▶ [Directions]: Return all lines in the data where the string "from" can be found.

'''

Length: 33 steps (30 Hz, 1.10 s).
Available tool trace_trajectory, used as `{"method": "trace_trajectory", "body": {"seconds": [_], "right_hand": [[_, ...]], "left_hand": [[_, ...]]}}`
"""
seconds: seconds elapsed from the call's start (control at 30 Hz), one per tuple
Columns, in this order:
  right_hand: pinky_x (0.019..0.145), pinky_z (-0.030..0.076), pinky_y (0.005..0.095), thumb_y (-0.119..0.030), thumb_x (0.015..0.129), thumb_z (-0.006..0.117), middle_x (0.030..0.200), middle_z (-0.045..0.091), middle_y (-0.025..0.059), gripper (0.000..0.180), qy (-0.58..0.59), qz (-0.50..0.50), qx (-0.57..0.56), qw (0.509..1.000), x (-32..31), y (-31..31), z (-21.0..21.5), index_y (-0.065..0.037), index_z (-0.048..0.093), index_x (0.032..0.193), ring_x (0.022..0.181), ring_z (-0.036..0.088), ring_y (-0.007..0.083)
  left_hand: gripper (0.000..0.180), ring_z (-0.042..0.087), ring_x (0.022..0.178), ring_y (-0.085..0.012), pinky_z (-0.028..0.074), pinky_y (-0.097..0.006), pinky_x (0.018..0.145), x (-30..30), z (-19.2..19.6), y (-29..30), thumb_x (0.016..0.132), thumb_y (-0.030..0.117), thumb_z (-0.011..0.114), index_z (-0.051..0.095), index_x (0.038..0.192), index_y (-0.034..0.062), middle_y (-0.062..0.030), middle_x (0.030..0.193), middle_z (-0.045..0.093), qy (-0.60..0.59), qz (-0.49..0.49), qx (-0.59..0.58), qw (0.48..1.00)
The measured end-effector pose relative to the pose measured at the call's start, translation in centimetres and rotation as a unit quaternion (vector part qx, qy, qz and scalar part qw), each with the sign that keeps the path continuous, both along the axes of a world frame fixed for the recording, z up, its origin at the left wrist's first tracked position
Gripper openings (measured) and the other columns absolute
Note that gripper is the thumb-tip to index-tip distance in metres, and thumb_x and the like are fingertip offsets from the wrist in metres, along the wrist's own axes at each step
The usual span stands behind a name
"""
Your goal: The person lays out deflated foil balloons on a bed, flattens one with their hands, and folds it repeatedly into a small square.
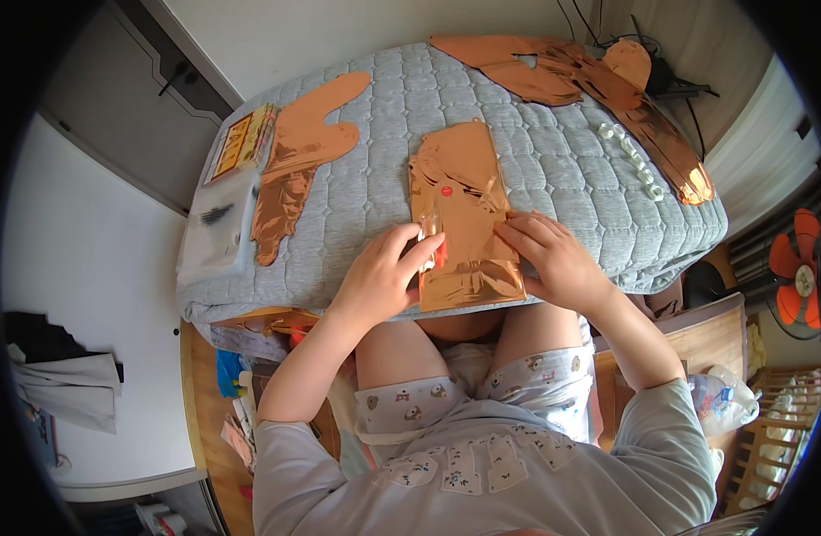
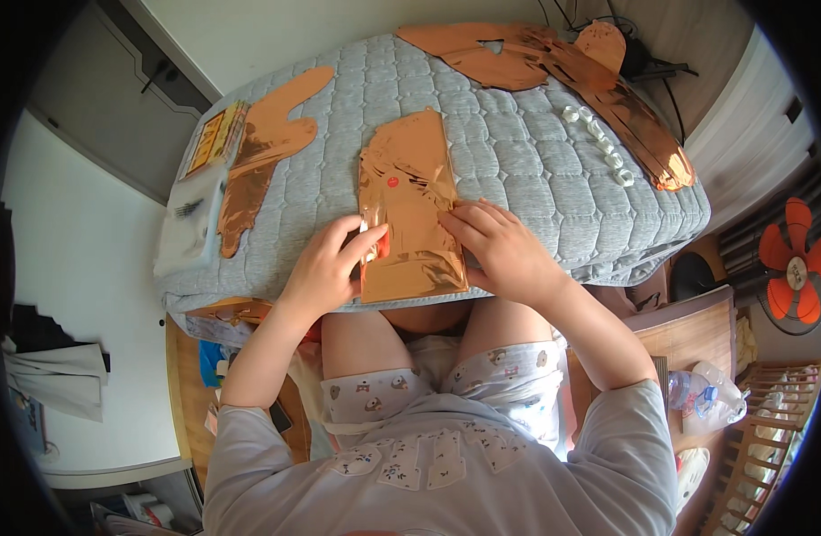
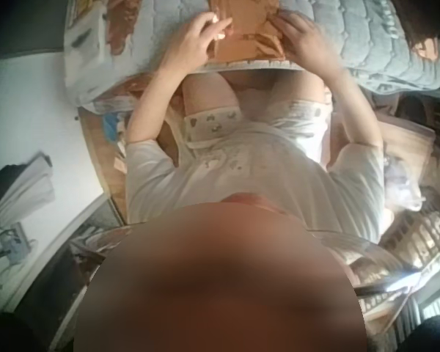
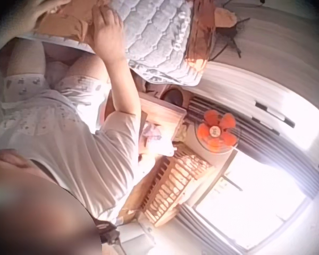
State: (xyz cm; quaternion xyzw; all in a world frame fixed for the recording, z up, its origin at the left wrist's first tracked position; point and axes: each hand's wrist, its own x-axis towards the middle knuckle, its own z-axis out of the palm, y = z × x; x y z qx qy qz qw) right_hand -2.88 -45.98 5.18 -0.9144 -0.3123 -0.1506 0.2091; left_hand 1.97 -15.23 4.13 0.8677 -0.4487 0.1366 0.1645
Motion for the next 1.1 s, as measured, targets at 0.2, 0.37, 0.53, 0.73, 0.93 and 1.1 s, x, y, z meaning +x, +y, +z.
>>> {"method": "trace_trajectory", "body": {"seconds": [0.2, 0.37, 0.53, 0.73, 0.93, 1.1], "right_hand": [[0.111, 0.044, 0.048, -0.009, 0.082, 0.074, 0.135, 0.058, 0.0168, 0.055, 0.033, 0.017, 0.033, 0.999, 0.9, 0.2, 0.0, -0.004, 0.06, 0.135, 0.128, 0.056, 0.0382], [0.111, 0.044, 0.0481, -0.013, 0.083, 0.074, 0.139, 0.058, 0.0169, 0.054, -0.002, 0.022, 0.022, 1.0, 1.2, 0.3, 0.1, -0.005, 0.06, 0.135, 0.128, 0.056, 0.0385], [0.109, 0.044, 0.0479, -0.019, 0.085, 0.074, 0.139, 0.06, 0.0141, 0.054, -0.023, 0.028, -0.004, 0.999, 1.4, 0.3, 0.5, -0.006, 0.059, 0.135, 0.127, 0.057, 0.0375], [0.105, 0.047, 0.045, -0.019, 0.088, 0.073, 0.137, 0.061, 0.0144, 0.049, -0.019, 0.018, 0.016, 1.0, 1.8, 0.3, 0.4, -0.006, 0.062, 0.134, 0.123, 0.06, 0.0343], [0.1, 0.05, 0.0457, -0.019, 0.089, 0.072, 0.13, 0.066, 0.012, 0.048, -0.044, 0.034, 0.017, 0.998, 2.6, 0.1, -0.2, -0.006, 0.063, 0.135, 0.115, 0.063, 0.0333], [0.101, 0.049, 0.044, -0.019, 0.089, 0.072, 0.129, 0.068, 0.0093, 0.047, -0.041, 0.037, 0.013, 0.998, 2.8, 0.3, 0.1, -0.006, 0.064, 0.134, 0.114, 0.062, 0.0316]], "left_hand": [[0.069, 0.057, 0.125, -0.0335, 0.05, -0.047, 0.105, 0.3, -0.2, -0.6, 0.076, 0.008, 0.081, 0.056, 0.14, 0.0106, -0.0129, 0.143, 0.05, 0.038, 0.022, -0.052, 0.998], [0.069, 0.055, 0.128, -0.0335, 0.049, -0.046, 0.106, 0.7, 0.4, -0.7, 0.076, 0.004, 0.079, 0.055, 0.14, 0.0081, -0.0122, 0.145, 0.05, 0.035, 0.002, -0.033, 0.999], [0.069, 0.053, 0.13, -0.0329, 0.045, -0.046, 0.109, 0.9, 0.8, -0.8, 0.077, 0.004, 0.076, 0.054, 0.142, 0.008, -0.0101, 0.142, 0.053, 0.027, 0.014, 0.019, 0.999], [0.066, 0.053, 0.129, -0.0315, 0.045, -0.045, 0.109, 1.3, 0.9, -0.7, 0.078, 0.002, 0.075, 0.054, 0.14, 0.0081, -0.0094, 0.141, 0.054, 0.043, -0.002, 0.0, 0.999], [0.063, 0.056, 0.122, -0.0319, 0.047, -0.043, 0.107, 2.1, 1.4, -0.7, 0.079, 0.013, 0.077, 0.056, 0.138, 0.0075, -0.0094, 0.133, 0.059, 0.047, -0.026, 0.003, 0.999], [0.06, 0.057, 0.119, -0.0311, 0.047, -0.042, 0.105, 2.3, 1.9, -1.1, 0.08, 0.01, 0.075, 0.059, 0.137, 0.0072, -0.0089, 0.127, 0.06, 0.041, -0.026, 0.001, 0.999]]}}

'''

▶ [Output for this exercise]:
seconds: seconds elapsed from the call's start (control at 30 Hz), one per tuple
Note that gripper is the thumb-tip to index-tip distance in metres, and thumb_x and the like are fingertip offsets from the wrist in metres, along the wrist's own axes at each step

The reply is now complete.